In contrast, in mammals at least, the auditory epithelium and the retinal epithelium
lack stem cells, and their sensory receptor cells—the sensory hair cells in
the ear, the photoreceptors in the retina—are irreplaceable. If they are destroyed—
whether by too much exposure to loud noise, by looking into the beam of a laser,
or through degenerative processes in old age—the loss is permanent.
Summary
Many tissues in the adult mammalian body are continually renewed by stem cells.
Stem cells, by definition, are not terminally differentiated and have the ability to
divide throughout the organism’s lifetime, yielding some progeny that differentiate
and others that remain stem cells. The lining of the gut renews itself more rapidly
than any other tissue in the mammalian body and provides a paradigm for the
workings of stem-cell systems. In the small intestine, there is a continual upward
flow from crypts, where new cells are generated by cell division, onto villi that are
composed of nondividing differentiated cells. Wnt signaling maintains cell proliferation
in the crypts, and overactivation of the Wnt pathway gives rise to tumors.
Stem cells lie at each crypt base and are distinguished by expression of Lgr5 and
certain other genes. The Lgr5 + stem cells are multipotent, each capable of generating
several different types of differentiated cells as well as new stem cells. The balance
of fate choices is adjusted according to need, allowing increase in the number of
stem cells where more are needed for growth or repair. In a suitable cell-free culture
medium, a single Lgr5 + stem cell can generate a self-organizing “minigut,” containing
all the standard intestinal epithelial cell types.

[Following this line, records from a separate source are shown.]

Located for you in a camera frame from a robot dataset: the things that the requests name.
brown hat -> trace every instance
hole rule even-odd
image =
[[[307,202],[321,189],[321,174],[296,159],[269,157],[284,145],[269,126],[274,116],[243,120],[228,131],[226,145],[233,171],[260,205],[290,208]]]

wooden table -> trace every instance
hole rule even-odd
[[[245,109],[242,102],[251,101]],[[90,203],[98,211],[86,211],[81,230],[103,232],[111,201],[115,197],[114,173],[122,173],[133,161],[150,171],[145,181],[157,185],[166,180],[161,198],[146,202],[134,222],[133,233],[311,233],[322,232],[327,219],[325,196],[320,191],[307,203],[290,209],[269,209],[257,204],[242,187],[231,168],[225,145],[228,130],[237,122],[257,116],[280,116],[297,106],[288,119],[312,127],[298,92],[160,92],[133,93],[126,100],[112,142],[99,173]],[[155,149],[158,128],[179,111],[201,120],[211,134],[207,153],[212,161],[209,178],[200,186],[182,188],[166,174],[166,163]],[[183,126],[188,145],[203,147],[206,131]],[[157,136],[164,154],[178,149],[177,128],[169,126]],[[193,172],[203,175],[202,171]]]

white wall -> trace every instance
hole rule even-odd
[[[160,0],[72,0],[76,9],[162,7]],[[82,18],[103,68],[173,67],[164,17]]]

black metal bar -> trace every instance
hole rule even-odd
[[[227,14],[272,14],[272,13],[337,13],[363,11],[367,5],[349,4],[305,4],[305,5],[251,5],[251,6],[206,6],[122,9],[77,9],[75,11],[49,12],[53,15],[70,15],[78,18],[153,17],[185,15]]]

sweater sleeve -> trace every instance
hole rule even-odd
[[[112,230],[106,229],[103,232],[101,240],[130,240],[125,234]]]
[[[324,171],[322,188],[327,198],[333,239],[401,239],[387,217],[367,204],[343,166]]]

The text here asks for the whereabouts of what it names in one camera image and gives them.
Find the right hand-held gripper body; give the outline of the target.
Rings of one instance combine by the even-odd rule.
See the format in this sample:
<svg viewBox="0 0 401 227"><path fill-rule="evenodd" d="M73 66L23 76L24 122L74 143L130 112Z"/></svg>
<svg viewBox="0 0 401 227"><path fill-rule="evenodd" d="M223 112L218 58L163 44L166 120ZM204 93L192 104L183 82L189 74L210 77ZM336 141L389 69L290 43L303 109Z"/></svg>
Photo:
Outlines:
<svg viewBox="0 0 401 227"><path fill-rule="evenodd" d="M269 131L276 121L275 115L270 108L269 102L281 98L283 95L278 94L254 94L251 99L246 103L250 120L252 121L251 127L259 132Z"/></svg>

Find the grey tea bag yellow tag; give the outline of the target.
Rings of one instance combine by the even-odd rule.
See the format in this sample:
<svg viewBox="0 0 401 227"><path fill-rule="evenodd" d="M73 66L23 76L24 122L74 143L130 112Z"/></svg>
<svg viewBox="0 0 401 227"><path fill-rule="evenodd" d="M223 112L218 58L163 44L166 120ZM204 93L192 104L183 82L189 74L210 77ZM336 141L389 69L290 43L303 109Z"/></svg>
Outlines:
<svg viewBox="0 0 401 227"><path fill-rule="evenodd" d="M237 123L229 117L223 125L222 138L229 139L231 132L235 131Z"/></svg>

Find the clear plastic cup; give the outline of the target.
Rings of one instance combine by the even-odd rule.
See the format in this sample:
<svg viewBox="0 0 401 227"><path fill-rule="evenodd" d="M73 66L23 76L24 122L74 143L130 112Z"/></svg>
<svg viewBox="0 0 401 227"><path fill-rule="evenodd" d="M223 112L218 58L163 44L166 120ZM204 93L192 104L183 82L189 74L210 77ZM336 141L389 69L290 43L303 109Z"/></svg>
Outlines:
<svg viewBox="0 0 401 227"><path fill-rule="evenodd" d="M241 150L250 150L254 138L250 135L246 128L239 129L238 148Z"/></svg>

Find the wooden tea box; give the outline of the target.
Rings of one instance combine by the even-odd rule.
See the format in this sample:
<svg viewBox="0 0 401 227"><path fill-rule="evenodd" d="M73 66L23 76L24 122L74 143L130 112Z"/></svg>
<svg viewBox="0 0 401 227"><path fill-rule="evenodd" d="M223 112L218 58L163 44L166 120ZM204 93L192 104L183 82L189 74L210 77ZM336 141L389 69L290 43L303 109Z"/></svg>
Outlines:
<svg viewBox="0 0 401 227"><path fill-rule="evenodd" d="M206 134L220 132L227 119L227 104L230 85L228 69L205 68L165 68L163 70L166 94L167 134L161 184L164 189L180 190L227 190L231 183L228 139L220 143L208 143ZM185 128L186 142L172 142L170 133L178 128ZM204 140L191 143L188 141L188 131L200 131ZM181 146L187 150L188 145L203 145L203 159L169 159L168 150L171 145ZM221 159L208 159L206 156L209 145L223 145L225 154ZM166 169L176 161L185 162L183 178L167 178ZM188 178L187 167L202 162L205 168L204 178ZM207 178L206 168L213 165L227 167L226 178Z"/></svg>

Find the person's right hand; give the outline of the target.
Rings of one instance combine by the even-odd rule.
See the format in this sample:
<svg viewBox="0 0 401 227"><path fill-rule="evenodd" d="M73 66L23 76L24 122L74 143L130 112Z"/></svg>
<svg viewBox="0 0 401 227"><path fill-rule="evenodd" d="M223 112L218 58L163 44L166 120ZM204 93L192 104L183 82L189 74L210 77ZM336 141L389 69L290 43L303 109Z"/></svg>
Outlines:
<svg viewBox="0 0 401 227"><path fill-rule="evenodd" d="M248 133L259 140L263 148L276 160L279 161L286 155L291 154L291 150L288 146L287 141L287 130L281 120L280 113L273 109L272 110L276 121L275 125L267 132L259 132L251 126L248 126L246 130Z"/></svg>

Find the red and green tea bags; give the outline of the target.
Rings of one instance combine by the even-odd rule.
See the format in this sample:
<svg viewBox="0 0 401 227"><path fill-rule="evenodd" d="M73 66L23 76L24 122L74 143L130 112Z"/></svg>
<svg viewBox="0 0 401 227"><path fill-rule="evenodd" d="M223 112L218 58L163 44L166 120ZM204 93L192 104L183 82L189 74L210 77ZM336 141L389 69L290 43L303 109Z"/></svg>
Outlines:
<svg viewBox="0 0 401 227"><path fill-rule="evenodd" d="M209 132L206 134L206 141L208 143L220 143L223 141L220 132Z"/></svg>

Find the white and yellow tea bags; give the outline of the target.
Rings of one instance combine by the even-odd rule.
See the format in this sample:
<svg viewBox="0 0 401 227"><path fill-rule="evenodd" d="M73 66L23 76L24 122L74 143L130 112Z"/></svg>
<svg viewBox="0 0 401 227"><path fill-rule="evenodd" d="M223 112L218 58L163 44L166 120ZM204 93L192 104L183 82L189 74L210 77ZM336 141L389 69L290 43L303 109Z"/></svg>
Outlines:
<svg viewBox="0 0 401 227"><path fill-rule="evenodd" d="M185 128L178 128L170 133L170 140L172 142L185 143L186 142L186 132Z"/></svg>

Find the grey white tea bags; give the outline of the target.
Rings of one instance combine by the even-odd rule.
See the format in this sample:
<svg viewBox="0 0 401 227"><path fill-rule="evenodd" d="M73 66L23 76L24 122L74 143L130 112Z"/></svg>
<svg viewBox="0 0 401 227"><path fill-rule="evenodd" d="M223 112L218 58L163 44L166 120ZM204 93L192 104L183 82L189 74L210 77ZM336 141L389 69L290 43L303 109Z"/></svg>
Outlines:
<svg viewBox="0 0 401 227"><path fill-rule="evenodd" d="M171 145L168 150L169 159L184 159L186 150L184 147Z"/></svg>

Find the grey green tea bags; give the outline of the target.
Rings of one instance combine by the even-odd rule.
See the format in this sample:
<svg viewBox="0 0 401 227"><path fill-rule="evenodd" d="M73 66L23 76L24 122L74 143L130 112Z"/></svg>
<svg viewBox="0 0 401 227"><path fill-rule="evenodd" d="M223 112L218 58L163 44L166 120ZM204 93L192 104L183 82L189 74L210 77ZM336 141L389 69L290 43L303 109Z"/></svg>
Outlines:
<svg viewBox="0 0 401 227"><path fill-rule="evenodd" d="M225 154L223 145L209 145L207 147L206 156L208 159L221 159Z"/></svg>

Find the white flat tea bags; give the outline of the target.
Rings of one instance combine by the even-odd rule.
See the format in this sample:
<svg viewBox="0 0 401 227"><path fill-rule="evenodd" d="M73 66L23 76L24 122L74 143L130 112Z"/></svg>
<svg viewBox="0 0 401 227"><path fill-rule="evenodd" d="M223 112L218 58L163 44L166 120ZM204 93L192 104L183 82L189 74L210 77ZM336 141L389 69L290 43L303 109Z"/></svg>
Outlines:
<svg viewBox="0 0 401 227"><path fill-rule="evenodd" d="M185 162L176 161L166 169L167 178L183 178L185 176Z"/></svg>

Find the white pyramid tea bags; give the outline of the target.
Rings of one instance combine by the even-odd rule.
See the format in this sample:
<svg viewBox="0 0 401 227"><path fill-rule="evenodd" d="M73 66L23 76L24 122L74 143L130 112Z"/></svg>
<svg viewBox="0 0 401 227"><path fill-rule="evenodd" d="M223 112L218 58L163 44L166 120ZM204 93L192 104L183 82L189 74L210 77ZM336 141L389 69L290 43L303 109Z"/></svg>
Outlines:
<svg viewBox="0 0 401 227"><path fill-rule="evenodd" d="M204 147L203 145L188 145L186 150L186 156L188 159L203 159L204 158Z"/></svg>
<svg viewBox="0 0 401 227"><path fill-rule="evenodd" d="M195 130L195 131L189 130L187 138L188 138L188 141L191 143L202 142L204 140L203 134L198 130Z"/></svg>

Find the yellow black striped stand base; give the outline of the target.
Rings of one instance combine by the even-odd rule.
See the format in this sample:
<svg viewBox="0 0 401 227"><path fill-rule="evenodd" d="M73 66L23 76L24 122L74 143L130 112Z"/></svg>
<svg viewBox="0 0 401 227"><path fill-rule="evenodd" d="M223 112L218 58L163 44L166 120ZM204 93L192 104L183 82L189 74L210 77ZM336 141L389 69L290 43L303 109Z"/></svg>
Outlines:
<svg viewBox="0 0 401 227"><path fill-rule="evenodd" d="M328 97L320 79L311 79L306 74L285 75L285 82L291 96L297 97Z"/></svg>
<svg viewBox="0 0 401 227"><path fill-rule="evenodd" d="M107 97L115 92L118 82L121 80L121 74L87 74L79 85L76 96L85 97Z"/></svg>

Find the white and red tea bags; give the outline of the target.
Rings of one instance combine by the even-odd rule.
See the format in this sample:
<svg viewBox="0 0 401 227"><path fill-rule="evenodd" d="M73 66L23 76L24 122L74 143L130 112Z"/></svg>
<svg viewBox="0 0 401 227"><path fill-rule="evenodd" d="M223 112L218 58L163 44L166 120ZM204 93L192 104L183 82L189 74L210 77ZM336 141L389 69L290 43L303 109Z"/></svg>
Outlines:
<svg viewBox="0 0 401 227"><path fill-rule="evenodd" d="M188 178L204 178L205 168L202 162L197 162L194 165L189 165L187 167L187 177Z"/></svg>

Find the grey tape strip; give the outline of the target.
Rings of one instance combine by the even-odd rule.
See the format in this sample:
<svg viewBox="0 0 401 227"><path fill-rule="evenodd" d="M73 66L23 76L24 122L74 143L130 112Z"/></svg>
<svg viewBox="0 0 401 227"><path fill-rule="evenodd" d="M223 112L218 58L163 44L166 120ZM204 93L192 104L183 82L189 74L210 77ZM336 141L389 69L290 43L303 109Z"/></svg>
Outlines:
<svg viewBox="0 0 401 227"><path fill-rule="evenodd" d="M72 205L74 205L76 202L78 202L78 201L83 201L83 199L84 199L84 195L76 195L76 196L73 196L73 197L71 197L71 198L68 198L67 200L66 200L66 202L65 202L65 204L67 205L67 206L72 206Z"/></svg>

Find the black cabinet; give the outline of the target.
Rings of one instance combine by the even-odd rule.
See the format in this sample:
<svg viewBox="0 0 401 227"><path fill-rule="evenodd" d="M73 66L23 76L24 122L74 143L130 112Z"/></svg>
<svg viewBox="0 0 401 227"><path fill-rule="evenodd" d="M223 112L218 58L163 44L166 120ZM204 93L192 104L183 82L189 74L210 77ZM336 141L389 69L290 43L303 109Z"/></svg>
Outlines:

Other self-renewing epithelia, such as the epidermis with its multilayered (stratified)
architecture, have stem cells and their differentiating progeny arranged in
different ways but are governed by similar basic principles. However, tissue renewal
and repair does not always have to depend on stem cells. Thus, the population of
insulin-producing cells in the pancreas is enlarged and renewed by simple duplication
of existing insulin-producing cells. Similarly, in the liver, differentiated hepatocytes
remain able to divide throughout life and can dramatically increase their
division rate when the need arises. At an opposite extreme, some tissues, such as the
sensory epithelia of the ear and the eye, do not undergo any turnover and are not
renewable: their cells, once lost, are lost forever.